▶ _Task to carry out_
For the records that follow, please set down exactly the lines between the one holding "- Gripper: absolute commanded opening" and the one holding "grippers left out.", inclusive, and only those.

▶ _Exercise data_
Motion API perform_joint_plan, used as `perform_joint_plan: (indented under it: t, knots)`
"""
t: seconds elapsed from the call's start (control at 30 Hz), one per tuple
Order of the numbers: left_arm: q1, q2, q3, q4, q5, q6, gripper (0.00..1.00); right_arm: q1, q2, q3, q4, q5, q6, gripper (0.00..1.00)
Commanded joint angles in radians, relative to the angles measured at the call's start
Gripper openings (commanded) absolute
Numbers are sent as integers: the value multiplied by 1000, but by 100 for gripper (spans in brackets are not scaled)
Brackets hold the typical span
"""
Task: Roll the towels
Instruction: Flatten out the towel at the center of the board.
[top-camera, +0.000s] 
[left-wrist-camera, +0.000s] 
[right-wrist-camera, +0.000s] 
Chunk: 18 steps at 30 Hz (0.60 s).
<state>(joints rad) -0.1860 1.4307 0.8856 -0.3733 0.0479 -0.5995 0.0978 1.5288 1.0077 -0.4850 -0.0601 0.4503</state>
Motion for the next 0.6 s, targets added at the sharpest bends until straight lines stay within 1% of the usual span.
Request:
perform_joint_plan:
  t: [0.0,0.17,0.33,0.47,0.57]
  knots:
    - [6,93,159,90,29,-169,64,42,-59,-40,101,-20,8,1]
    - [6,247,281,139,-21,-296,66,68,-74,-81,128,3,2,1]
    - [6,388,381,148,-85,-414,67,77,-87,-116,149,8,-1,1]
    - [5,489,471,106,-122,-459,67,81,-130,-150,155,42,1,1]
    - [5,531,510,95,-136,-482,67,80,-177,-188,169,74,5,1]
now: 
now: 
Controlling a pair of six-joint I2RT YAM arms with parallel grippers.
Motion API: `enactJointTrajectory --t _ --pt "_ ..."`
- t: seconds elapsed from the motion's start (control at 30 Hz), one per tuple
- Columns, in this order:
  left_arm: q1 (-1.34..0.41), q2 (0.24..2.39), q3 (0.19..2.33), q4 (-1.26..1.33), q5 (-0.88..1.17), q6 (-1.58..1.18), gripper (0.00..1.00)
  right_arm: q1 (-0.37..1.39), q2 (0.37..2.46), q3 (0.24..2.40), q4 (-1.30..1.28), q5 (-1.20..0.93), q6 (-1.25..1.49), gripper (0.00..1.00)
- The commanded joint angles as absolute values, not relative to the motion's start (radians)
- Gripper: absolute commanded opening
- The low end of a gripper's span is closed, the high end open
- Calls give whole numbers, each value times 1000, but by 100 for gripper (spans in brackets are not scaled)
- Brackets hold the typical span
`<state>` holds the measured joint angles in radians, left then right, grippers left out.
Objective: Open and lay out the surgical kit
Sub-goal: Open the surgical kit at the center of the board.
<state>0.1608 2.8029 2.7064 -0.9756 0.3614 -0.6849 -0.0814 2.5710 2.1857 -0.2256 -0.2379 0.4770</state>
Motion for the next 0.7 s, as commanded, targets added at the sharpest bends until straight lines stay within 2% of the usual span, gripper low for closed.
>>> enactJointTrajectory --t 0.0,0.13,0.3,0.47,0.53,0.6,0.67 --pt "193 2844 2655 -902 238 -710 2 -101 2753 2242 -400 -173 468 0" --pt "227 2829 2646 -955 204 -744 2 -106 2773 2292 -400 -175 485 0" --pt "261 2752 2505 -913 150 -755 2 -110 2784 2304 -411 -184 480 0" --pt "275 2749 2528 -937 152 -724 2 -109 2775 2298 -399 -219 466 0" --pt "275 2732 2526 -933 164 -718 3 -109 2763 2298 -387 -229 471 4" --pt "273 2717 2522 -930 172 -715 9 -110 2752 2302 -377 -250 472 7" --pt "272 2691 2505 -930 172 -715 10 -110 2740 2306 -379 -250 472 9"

▶ _Response area_
- Gripper: absolute commanded opening
- The low end of a gripper's span is closed, the high end open
- Calls give whole numbers, each value times 1000, but by 100 for gripper (spans in brackets are not scaled)
- Brackets hold the typical span
`<state>` holds the measured joint angles in radians, left then right, grippers left out.

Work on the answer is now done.